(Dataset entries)
****************

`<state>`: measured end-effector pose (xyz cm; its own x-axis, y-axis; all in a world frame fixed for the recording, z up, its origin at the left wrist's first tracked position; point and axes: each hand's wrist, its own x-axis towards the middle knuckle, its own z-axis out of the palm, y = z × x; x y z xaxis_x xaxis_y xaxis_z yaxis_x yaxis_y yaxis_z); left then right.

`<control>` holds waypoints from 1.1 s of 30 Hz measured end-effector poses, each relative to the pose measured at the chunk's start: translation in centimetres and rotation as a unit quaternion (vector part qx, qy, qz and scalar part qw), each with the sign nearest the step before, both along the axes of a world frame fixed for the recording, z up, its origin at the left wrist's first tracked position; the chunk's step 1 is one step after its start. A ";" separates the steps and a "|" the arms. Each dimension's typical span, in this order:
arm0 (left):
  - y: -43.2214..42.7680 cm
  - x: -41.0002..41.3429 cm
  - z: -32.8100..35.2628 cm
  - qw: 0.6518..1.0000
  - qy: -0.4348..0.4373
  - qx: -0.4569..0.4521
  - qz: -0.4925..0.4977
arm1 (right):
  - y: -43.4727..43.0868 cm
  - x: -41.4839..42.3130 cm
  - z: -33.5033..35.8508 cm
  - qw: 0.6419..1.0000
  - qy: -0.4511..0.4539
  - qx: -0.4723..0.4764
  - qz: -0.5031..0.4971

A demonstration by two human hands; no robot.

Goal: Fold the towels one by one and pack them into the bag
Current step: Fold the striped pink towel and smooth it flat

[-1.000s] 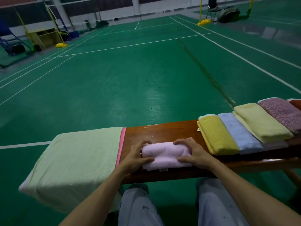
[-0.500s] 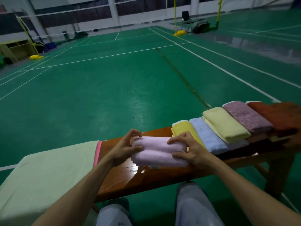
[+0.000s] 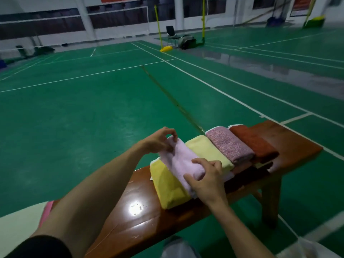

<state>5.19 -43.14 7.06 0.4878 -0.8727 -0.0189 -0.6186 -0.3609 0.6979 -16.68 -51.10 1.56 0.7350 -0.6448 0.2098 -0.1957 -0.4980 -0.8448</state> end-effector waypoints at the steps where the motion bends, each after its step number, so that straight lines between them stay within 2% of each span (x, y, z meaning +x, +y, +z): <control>1: -1.4 0.6 -0.5 0.999 -0.030 0.021 -0.002 | -0.1 0.4 -0.4 1.000 0.003 0.003 -0.018; 4: -4.2 1.2 -2.0 0.996 -0.067 0.055 -0.009 | -0.3 1.2 -1.4 0.998 0.026 0.014 -0.047; 9: -5.6 1.6 -4.9 0.996 -0.060 0.057 -0.014 | -1.2 1.4 -2.1 0.994 0.093 0.029 -0.048; 13: -5.0 1.0 -4.9 0.998 -0.061 0.011 -0.014 | -1.4 0.6 -0.3 0.982 0.161 -0.080 -0.066; 15: -4.5 0.4 -4.5 0.996 -0.077 -0.026 -0.021 | -1.7 1.0 0.5 0.973 0.121 -0.164 -0.111; 17: -3.9 -0.3 -4.8 0.991 -0.113 0.001 -0.069 | -1.9 2.3 0.5 0.965 0.093 -0.213 -0.120; 20: -2.9 -0.7 -6.3 0.979 -0.150 0.072 -0.120 | -1.5 4.0 -1.4 0.950 0.227 -0.211 -0.032; 22: -2.5 -0.4 -7.1 0.976 -0.147 0.098 -0.125 | -1.6 4.1 -3.3 0.937 0.274 -0.215 -0.014; 28: -2.2 0.6 -8.6 0.968 -0.155 0.145 -0.132 | -2.0 4.1 -4.8 0.940 0.272 -0.202 -0.025; 33: -1.9 1.1 -9.3 0.975 -0.134 0.138 -0.113 | -2.0 4.0 -5.2 0.942 0.275 -0.190 -0.041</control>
<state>6.29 -44.99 -2.25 0.3028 -0.9383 -0.1669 -0.8510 -0.3450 0.3958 -12.71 -53.06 -3.63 0.7510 -0.6591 0.0388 -0.6026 -0.7082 -0.3679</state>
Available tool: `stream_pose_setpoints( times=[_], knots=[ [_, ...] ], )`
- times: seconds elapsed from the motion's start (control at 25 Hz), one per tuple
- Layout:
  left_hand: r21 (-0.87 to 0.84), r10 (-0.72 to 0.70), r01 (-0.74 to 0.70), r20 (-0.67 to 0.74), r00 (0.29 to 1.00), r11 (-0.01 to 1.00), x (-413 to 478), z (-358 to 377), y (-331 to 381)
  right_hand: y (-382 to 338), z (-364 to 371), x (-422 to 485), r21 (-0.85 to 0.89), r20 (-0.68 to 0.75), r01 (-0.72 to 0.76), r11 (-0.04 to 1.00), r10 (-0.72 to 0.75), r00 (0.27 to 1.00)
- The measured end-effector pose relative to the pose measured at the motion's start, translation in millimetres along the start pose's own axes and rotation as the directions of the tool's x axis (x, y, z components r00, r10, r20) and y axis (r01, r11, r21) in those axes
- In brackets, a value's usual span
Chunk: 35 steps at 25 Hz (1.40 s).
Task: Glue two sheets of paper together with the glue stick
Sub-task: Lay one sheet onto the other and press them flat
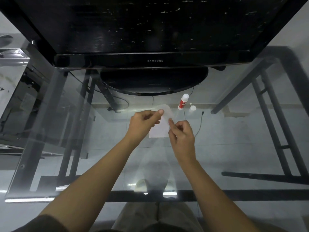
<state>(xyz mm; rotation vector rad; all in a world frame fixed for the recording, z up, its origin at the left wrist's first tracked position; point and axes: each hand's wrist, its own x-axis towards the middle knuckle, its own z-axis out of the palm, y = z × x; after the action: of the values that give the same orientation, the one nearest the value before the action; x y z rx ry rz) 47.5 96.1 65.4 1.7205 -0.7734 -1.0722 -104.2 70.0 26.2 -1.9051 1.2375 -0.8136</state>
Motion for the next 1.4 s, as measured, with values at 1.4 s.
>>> stream_pose_setpoints(
  times=[1.4],
  knots=[
    [0.480, -0.118, 0.201, -0.197, 0.973, 0.854, 57, 10, -58, 28, 32, 61, 0.057, 0.058, -0.535, 0.843, 0.532, 0.845]
  ],
)
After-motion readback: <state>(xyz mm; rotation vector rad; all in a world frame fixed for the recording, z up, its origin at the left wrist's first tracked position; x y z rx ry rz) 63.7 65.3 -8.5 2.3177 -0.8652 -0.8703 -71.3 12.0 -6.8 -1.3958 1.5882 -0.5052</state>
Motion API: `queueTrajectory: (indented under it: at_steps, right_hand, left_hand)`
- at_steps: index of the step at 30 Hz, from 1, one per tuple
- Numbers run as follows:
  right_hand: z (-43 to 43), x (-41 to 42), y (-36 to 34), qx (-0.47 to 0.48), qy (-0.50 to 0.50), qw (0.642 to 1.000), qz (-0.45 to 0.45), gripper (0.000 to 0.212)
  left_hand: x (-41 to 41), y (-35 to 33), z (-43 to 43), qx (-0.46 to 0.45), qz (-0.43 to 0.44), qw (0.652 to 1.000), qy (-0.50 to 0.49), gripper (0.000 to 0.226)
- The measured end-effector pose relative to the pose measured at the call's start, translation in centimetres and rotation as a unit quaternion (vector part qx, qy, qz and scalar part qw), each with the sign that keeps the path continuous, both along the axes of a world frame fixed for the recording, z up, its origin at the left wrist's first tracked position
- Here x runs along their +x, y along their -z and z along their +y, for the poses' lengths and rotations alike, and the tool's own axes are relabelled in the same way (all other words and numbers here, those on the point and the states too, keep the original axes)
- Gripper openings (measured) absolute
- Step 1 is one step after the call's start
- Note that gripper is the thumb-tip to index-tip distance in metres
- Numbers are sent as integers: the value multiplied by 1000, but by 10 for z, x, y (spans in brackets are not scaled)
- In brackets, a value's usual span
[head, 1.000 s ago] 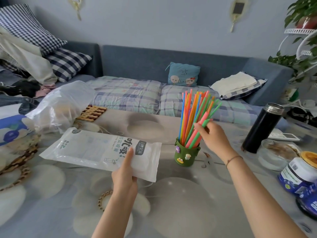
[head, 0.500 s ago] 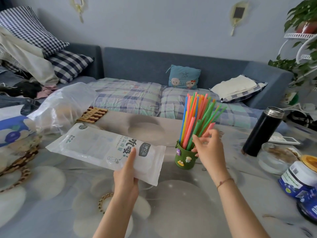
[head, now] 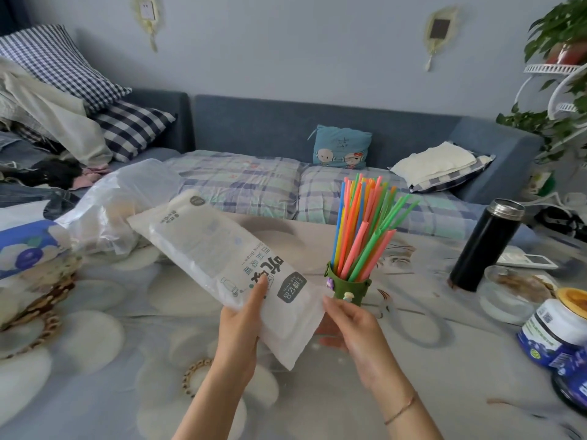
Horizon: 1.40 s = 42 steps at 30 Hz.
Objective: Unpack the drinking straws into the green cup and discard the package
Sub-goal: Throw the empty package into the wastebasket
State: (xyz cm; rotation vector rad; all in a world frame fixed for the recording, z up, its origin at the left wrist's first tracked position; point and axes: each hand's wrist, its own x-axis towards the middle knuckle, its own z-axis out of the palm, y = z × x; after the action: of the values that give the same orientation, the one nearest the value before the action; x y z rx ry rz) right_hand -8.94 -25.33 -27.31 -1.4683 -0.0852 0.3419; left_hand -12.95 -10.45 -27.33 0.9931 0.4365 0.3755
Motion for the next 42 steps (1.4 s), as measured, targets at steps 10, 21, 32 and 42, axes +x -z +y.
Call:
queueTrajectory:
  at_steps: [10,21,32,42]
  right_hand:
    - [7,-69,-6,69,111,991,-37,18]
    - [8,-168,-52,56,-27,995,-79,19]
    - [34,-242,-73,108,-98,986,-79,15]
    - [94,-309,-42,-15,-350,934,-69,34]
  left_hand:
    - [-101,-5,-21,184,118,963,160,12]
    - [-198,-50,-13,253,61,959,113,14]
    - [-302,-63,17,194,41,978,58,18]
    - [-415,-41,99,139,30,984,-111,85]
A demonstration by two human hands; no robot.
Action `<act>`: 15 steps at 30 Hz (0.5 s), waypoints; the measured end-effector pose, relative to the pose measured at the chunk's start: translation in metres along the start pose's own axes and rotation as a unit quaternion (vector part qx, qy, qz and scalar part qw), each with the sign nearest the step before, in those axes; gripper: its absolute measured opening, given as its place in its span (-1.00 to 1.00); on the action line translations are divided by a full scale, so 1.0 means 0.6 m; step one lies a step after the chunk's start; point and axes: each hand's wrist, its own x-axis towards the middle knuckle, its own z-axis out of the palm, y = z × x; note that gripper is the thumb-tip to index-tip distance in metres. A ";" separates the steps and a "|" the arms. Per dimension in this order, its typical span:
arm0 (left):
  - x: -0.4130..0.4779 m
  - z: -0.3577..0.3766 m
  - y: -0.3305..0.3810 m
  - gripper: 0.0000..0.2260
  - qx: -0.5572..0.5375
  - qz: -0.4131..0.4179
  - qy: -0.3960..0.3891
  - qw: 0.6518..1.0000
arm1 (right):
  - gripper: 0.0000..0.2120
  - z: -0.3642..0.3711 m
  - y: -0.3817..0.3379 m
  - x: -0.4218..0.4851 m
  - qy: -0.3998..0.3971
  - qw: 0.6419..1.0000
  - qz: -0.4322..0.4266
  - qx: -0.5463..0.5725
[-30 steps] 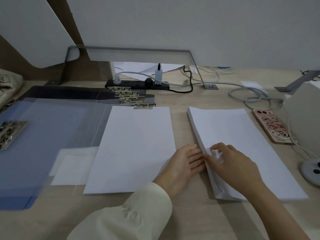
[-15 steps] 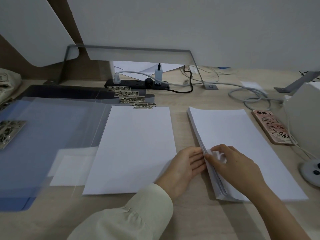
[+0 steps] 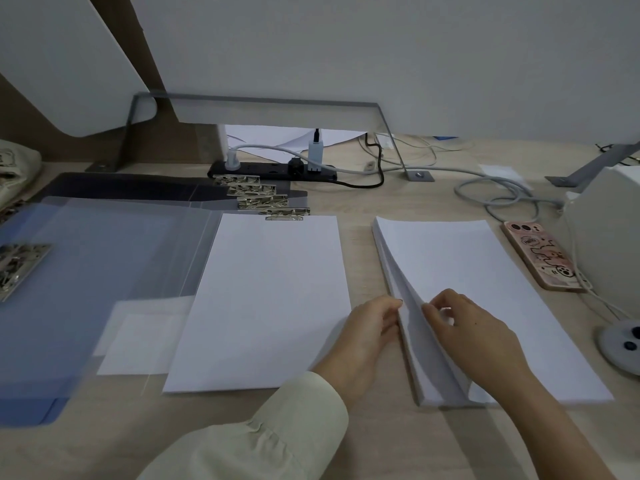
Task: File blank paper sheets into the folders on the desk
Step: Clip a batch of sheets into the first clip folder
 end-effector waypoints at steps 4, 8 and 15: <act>0.003 0.026 0.014 -0.81 0.144 0.012 -0.003 0.990 | -0.76 0.004 0.003 -0.001 0.013 1.000 0.015 0.015; 0.016 0.051 0.016 -0.77 0.238 -0.044 -0.014 0.970 | -0.73 0.004 0.005 -0.005 0.008 0.999 0.014 0.044; 0.053 0.053 -0.023 -0.48 0.307 0.025 0.035 0.951 | -0.79 -0.015 0.032 -0.014 -0.027 0.980 0.040 0.191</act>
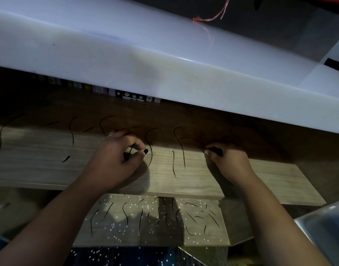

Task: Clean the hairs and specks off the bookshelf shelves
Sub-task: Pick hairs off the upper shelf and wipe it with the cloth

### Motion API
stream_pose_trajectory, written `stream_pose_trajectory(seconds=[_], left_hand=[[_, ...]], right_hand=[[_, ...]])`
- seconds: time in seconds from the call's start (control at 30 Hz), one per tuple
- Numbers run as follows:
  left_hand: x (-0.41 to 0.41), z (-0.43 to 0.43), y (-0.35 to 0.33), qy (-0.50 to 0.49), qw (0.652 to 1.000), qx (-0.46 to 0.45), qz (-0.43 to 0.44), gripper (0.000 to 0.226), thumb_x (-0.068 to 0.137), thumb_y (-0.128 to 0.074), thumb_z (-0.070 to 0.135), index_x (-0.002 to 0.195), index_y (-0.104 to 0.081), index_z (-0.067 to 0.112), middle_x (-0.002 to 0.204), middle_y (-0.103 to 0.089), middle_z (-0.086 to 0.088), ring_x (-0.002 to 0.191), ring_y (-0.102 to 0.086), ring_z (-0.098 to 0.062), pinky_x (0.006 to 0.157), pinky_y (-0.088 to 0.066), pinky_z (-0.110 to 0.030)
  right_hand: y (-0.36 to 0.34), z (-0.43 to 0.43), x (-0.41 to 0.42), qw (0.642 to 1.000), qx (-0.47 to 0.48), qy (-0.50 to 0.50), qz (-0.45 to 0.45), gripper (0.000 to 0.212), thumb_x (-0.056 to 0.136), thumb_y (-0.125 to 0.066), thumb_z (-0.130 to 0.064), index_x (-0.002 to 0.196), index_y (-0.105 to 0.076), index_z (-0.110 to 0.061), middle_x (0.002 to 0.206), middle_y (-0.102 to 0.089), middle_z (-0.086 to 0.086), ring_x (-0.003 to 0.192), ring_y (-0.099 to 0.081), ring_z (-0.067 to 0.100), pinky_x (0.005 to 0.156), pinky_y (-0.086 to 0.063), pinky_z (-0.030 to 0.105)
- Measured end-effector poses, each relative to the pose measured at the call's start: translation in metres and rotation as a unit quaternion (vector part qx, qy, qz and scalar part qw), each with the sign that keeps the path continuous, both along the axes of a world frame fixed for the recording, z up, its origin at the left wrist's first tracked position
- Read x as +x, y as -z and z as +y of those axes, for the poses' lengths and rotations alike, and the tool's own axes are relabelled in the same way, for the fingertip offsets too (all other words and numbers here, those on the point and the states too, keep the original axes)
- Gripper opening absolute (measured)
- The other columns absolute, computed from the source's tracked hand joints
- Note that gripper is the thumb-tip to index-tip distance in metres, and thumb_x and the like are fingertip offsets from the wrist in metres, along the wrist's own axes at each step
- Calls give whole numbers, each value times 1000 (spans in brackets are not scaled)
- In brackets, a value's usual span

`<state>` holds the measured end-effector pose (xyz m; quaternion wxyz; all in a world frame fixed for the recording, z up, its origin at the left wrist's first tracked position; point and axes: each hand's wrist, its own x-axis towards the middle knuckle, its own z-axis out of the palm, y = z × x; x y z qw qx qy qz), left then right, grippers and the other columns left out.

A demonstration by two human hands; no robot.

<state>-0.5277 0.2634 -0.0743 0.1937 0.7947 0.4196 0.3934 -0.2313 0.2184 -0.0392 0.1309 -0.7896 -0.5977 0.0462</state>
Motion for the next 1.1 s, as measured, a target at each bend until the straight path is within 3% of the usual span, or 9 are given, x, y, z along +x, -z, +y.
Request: stream_pose_trajectory(seconds=[0.1,0.27,0.47,0.67,0.77,0.93,1.1], left_hand=[[0,-1,-2,-4,1000,-3,-1,20,80,-60,37,92,-71,25,91,-57,18,93,-50,-6,70,-35,-16],[0,-3,-4,-9,1000,-4,12,22,80,-58,38,91,-70,25,89,-58,14,90,-50,-8,67,-34,-16],[-1,-2,-3,1,1000,4,15,26,79,-56,43,90,-70,25,87,-56,16,87,-48,-3,68,-34,-15],[1,-2,-3,10,1000,3,3,24,78,-53,43,91,-68,29,91,-53,24,93,-48,3,70,-36,-16],[0,0,-2,14,1000,2,0,30,76,-50,47,91,-69,29,91,-54,24,95,-48,3,72,-37,-16],[1,0,-1,3,1000,6,15,20,79,-60,35,91,-70,25,91,-56,19,91,-50,-9,72,-39,-24],[-1,1,-2,5,1000,1,19,32,79,-50,46,93,-70,25,92,-58,15,91,-52,-11,74,-44,-31]], right_hand=[[-2,37,5,1000,-10,3,6,25,96,-53,-38,118,-64,-32,128,-55,1,117,-51,23,91,-38,28],[-3,67,11,999,24,-3,21,22,95,-54,-33,113,-67,-29,131,-54,2,123,-47,24,101,-35,32],[3,52,8,1000,6,-12,-8,23,95,-53,-37,113,-66,-33,131,-52,2,119,-50,25,100,-38,33],[8,12,3,1000,27,-4,-13,22,94,-55,-40,114,-64,-38,125,-58,-5,115,-52,20,86,-43,29],[6,23,7,1000,23,-1,15,21,92,-57,-39,111,-66,-37,125,-57,-4,114,-53,19,88,-43,27],[5,59,13,999,36,-8,1,22,93,-56,-37,111,-69,-31,127,-56,4,113,-55,24,95,-42,33],[4,79,16,998,61,-5,30,21,94,-57,-32,110,-69,-28,127,-59,1,120,-51,22,100,-36,31]])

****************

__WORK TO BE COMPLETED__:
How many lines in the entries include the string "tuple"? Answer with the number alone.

__TASK RESPONSE__:
3